Воспоминания о проведённых в ней часах тоже проходили переосмысление. Костя вспоминал себя, жадно пьющего воду, и боль в пасти от разжёванного в стеклянные осколки шприца.
— Воткнуть в тебя иглу? — усмехнулась Анна. — Да, очень. — Она подняла с бортика камеры шприц. — С четвёртым будет легче.
— Когда надо сделать?
— Через… — Лазарева взглянула на часы. — Через час.
— А сколько ты на ногах?
— Не знаю, — Анна потёрла виски и глаза, а потом и всё лицо растёрла ладонями: — Не знаю. С утра.
Костя кивнул:
— Я сделаю, ложись.
— Ты сделаешь? — Лазарева усмехнулась, но всё-таки протянула ему шприц: — Покажи.
Зря не доверяла. Здоровенная лапа оказалась подвижной не меньше человеческой руки. Костя взял ею шприц, приставил к предплечью. Подушечка пальца плотно легла на кнопку поршня, несмотря на коготь.
— Хорошо, — кивнула Анна.
И поняв, что ей действительно можно лечь, вдруг ощутила всю усталость за полные сутки.
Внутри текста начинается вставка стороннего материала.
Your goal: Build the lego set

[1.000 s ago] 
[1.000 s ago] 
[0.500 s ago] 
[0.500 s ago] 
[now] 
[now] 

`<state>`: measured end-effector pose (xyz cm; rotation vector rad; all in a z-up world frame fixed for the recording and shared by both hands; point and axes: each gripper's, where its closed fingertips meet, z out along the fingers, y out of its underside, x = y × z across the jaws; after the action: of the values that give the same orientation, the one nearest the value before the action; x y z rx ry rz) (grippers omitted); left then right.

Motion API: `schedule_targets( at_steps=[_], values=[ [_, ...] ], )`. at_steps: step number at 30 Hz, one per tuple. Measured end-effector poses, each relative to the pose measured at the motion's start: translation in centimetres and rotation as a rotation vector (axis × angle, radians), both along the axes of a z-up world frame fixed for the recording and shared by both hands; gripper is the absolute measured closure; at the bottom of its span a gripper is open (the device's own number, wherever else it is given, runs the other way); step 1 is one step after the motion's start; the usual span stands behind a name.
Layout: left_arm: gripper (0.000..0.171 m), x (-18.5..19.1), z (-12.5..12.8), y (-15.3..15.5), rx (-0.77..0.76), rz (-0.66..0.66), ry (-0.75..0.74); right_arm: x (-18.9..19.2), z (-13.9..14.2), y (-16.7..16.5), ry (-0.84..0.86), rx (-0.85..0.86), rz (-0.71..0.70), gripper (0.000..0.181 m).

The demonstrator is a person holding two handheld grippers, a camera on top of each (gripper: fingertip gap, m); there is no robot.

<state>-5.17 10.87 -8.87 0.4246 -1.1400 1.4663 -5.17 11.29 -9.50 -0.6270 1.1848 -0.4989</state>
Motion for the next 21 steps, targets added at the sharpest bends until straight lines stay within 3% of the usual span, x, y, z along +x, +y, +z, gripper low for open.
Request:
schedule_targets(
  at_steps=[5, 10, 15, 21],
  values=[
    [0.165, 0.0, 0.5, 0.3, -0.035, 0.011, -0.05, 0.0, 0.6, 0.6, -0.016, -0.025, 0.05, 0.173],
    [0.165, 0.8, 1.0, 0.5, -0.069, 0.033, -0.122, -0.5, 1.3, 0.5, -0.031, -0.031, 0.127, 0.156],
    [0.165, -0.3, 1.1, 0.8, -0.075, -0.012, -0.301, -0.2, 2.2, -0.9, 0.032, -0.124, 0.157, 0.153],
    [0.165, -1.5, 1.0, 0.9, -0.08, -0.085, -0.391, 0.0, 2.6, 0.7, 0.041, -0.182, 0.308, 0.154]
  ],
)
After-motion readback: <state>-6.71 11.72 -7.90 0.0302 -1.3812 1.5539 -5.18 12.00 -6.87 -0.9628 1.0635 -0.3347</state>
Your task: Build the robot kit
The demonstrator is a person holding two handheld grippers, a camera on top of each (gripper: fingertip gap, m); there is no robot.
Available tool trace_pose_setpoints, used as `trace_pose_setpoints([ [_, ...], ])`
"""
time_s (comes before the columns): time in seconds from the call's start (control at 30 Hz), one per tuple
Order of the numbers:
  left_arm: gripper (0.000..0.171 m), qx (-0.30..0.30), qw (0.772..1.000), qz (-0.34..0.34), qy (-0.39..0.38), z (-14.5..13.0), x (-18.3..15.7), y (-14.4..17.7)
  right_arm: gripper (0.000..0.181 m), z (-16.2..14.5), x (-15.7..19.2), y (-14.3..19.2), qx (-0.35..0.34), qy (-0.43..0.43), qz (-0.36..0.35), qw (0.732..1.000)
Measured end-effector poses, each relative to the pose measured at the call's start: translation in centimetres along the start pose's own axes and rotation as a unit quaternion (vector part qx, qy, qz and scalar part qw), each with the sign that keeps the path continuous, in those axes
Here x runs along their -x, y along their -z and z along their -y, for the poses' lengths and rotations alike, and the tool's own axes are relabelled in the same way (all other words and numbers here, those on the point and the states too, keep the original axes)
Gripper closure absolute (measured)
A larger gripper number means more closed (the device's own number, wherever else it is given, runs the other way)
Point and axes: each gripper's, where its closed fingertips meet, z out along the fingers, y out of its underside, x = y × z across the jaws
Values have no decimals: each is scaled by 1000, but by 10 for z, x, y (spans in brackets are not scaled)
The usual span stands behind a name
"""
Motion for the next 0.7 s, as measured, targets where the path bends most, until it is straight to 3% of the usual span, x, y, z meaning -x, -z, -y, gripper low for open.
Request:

Это был самый долгий в день. В этой жизни. В этой новой жизни, где половина правил ещё не известна, а будущего даже невозможно предположить.
— Да, я… — Лазарева тяжело вздохнула, — ты прав.
Она заставила себя встать, пойти к боксу, возле которого утром оставила спальный мешок. Костя отправился вместе с ней.
— Можно погасить прожектора, — сказал он по дороге. — Я вижу в темноте.
Анна набрала команду отключения освещения. Оставила дежурные фонари малой мощности. Легла на спальный мешок и закрыла глаза.
Но прежде чем дать волю усталости сказала:
— Надо начать с улья. Он мог пойти туда?
Багиров сел рядом с ней, наклонился, рассматривая светящиеся за ухом женщины наружные пластины БПУ. Лазарева лежала на боку, так что были хорошо заметны изменённые шейные позвонки и тёмно-синие вставки элементов устройства между ними
— Да, мог, — ответил Костя на вопрос. — Тебе нельзя со мной говорить. Из-за этого БПУ развивается.
— Знаю, — прошептала Анна, засыпая.
Она уже не сказала, что потерять с ним связь сейчас страшнее, чем превратиться в монстра. Не сказала какую радость испытывает от того, что он вернулся. Не сказала, как боялась, что он не сможет смириться с тем, кем он стал и погибнет на её глазах в камере, а она ничего не сможет сделать.
Костя слушал эти ощущения, постепенно рассеивающиеся в наступающем сне. Ночь медленно летела над землёй. Впервые за долгое время так тихо, без шума вертолётов и машин, без шагов охраны на наблюдательных площадках, без голосов людей, без рёва мегов. Слышно было ветер, скользящий по степной траве за стенами базы. На многие километры вокруг не было ни души, кроме них с Аней.